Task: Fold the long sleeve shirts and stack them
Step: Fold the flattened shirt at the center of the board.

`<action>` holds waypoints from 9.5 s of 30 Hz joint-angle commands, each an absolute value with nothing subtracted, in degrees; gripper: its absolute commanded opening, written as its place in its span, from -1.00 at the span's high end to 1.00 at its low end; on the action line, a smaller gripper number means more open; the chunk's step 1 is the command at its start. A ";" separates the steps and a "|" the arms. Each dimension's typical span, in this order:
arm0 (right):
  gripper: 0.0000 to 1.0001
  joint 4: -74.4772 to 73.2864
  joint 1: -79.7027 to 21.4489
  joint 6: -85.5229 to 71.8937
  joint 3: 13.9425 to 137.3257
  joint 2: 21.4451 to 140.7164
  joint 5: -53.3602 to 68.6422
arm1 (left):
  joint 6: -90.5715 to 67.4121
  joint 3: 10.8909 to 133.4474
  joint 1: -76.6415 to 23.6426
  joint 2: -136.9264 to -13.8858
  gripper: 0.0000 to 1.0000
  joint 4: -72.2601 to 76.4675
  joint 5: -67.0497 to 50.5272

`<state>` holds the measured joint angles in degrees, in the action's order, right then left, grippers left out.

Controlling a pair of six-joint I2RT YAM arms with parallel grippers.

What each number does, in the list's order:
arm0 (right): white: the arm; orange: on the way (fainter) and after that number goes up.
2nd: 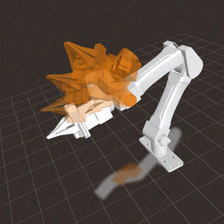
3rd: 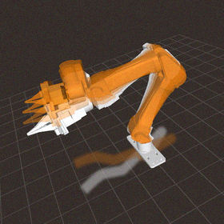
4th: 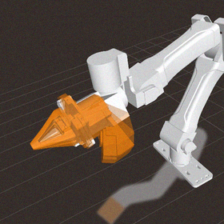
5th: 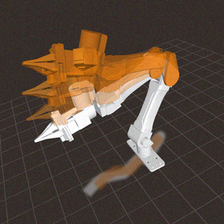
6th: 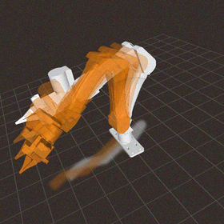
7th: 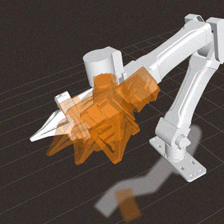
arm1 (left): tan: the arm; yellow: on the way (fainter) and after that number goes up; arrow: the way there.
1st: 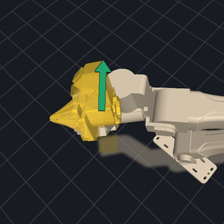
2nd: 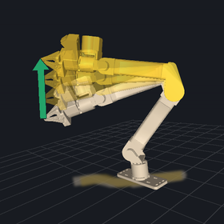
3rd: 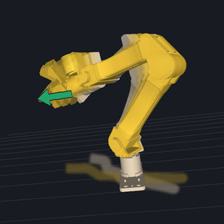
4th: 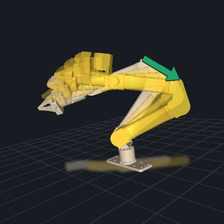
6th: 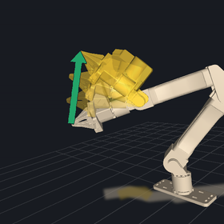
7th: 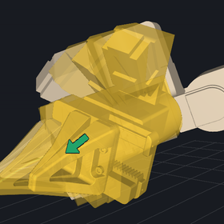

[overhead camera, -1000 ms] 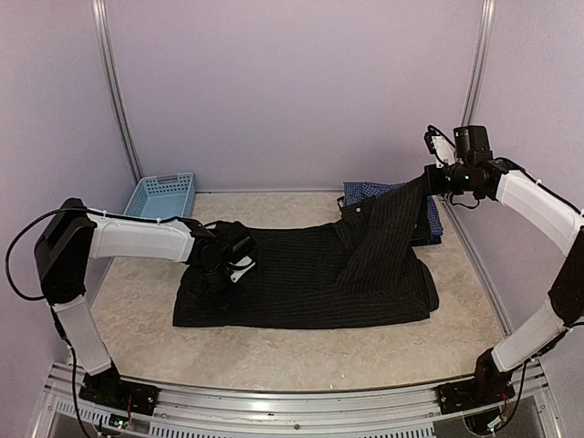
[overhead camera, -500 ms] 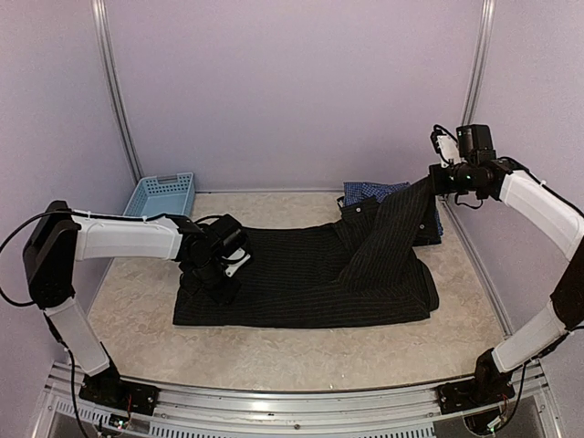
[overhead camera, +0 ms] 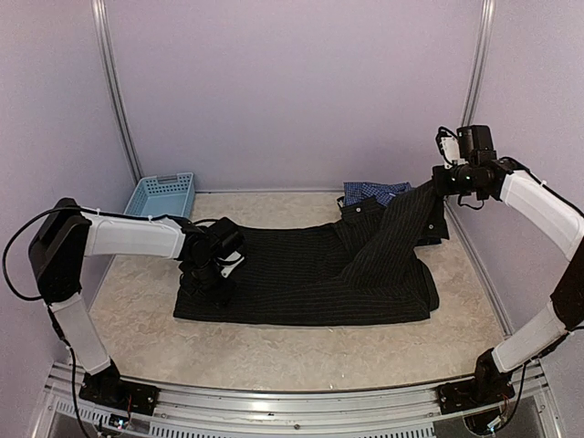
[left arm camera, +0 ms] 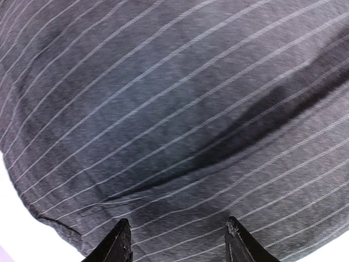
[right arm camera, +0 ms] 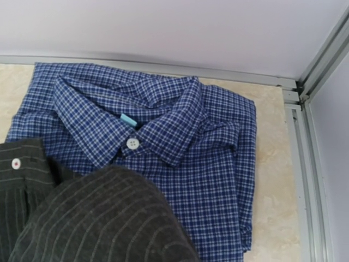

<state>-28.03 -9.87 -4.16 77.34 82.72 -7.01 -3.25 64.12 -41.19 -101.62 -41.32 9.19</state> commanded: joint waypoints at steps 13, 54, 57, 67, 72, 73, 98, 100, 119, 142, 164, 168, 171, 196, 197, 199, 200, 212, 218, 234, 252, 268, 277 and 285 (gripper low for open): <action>1.00 -30.47 -7.82 -7.83 78.87 83.83 -11.52 | -5.01 63.57 -39.37 -99.23 -0.11 -39.12 14.73; 1.00 -15.75 -36.76 4.57 59.43 78.85 7.27 | -12.09 67.06 -36.19 -88.26 -0.70 -32.79 16.63; 0.99 -16.78 -42.08 3.46 57.15 79.04 6.00 | -13.49 67.19 -35.90 -86.44 -0.75 -31.76 15.24; 0.61 -17.29 -48.87 -3.46 49.95 82.52 4.30 | -16.46 65.93 -35.86 -85.90 -0.84 -26.65 9.19; 0.04 -18.21 -50.20 -7.16 49.69 81.85 1.20 | -17.37 64.77 -35.95 -86.10 -0.87 -24.66 8.08; -0.03 -18.59 -50.14 -8.29 49.71 80.69 -1.05 | -17.52 64.63 -35.95 -86.02 -0.87 -24.27 7.87; -0.12 -21.59 -23.26 -12.94 61.70 95.86 11.40 | -20.39 61.25 -36.12 -85.58 -0.98 -16.46 1.25; -0.04 -20.84 -22.62 -12.80 61.40 96.54 13.23 | -20.24 61.26 -36.12 -85.69 -0.98 -16.44 1.15; 1.00 -17.77 -32.65 -18.61 63.61 94.39 18.68 | -28.74 54.97 -35.77 -81.45 -0.98 -7.94 -1.08; 0.06 -13.62 -47.91 -23.73 76.22 107.72 19.16 | -44.46 44.56 -35.44 -92.11 -0.97 12.79 -16.53; 0.18 -11.68 -45.83 -21.14 70.11 110.05 16.15 | -45.51 52.68 -39.11 -106.41 -0.35 15.93 -20.51; 0.32 -12.35 -45.79 -20.87 70.20 111.38 15.19 | -43.95 53.80 -39.11 -106.78 -0.36 14.27 -19.86; 0.46 -12.40 -45.63 -20.83 69.93 112.13 15.27 | -41.95 54.58 -39.10 -106.70 -0.40 12.83 -19.03; 0.88 -11.26 -43.85 -22.24 65.59 112.02 14.93 | -33.71 56.46 -39.20 -112.00 -0.01 16.09 -32.44; 0.88 -11.24 -43.84 -22.31 65.65 112.02 14.94 | -33.67 56.36 -39.46 -111.81 -0.01 16.28 -32.55; 0.88 -11.12 -43.82 -22.30 65.65 111.98 15.09 | -33.44 56.05 -40.00 -111.35 -0.01 16.61 -32.51; 0.88 -11.10 -43.83 -22.28 65.72 111.97 15.11 | -33.36 55.85 -40.25 -111.09 -0.01 16.75 -32.34; 0.89 -11.19 -43.82 -22.26 65.80 111.53 15.12 | -32.88 55.05 -41.44 -110.33 0.30 15.78 -29.71; 0.83 -11.07 -43.82 -22.03 65.87 111.43 15.68 | -31.90 54.95 -41.28 -109.30 0.79 15.81 -30.16; -0.10 -23.42 -41.90 -18.07 65.38 91.35 7.47 | -27.23 58.06 -34.93 -90.74 1.00 -12.98 -33.46; -0.17 -25.39 -35.55 -15.17 58.12 83.50 0.84 | -44.36 54.48 -30.32 -76.43 1.00 -11.14 -48.26; -0.17 -22.82 -35.23 -13.75 54.09 88.82 -2.99 | -71.93 42.72 -25.81 -69.29 1.00 14.37 -56.60; -0.17 -24.20 -35.24 -13.57 52.35 86.24 -2.42 | -71.13 39.46 -21.95 -68.29 1.00 10.87 -57.44; -0.15 -22.63 -35.18 -14.44 48.67 84.14 1.33 | -59.65 39.10 -15.89 -71.88 1.00 1.28 -57.35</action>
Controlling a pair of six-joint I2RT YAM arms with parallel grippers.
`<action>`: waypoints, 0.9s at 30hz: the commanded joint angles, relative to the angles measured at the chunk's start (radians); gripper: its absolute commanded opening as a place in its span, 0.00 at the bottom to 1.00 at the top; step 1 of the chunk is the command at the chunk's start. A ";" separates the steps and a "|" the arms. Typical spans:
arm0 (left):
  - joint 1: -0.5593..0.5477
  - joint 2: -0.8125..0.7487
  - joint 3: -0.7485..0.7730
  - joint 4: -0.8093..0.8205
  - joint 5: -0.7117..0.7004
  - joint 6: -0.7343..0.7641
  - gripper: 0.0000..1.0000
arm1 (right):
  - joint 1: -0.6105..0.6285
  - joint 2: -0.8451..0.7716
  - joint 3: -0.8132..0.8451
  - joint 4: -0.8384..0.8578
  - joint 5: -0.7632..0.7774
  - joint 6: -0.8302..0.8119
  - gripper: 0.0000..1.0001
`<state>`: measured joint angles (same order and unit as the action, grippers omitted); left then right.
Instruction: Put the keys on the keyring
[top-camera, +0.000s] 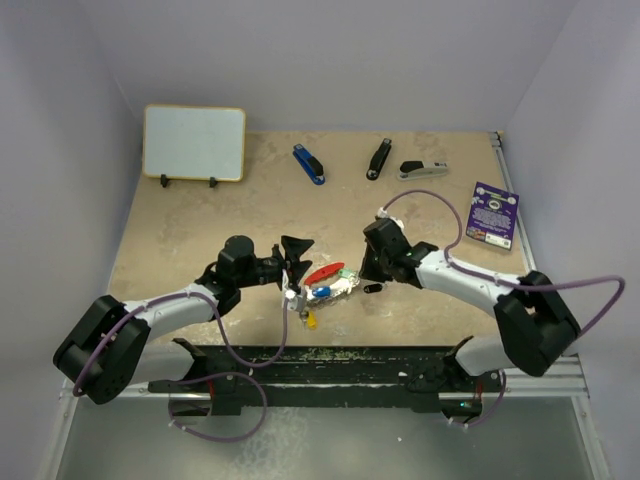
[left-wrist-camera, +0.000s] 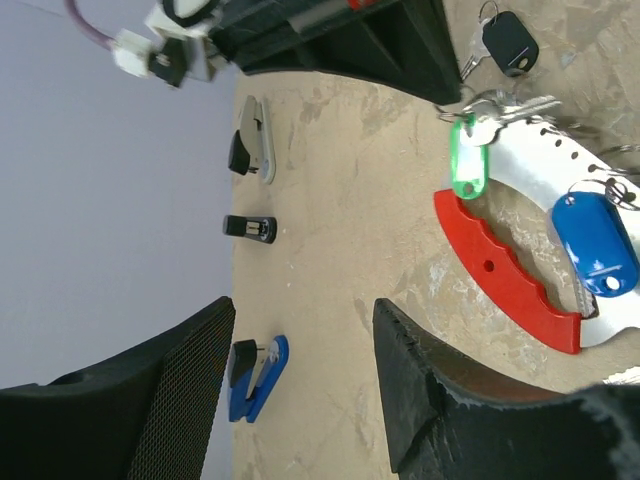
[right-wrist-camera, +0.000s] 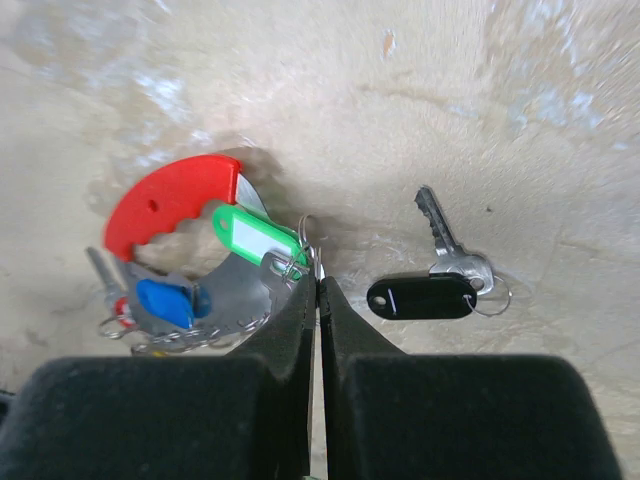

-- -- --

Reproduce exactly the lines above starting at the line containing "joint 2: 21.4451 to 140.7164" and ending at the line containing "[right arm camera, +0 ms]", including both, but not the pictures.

  joint 2: 21.4451 to 140.7164
  joint 5: -53.3602 to 68.6422
arm1 (left):
  joint 6: -90.5715 to 67.4121
  joint 3: 10.8909 to 133.4474
  joint 1: -76.6415 to 23.6426
  joint 2: -136.9264 to -13.8858
  gripper: 0.0000 to 1.0000
  joint 4: -72.2601 to 76.4675
  joint 5: -67.0497 to 50.5272

`<state>` holds the measured joint angles in degrees, in the action's order, right then left, grippers left out.

Controlling a pair of six-joint I2RT YAM arms with parallel grippers.

What each number does, in the list's order:
arm0 (right): white: the arm; orange: on the way (fainter) and after that number goes up.
2nd: 
3rd: 
4th: 
5th: 
6th: 
7th: 
arm1 (left): tan: the arm; yellow: on the way (fainter) and after that number goes up; arrow: the way there.
1st: 
2nd: 
3rd: 
4th: 
6th: 
7th: 

[overhead camera, -1000 ms] 
[overhead camera, -500 ms] 
[overhead camera, +0 ms] 
[left arm camera, +0 ms] 
[right arm camera, +0 ms] 

Nothing further is needed to complete the exercise.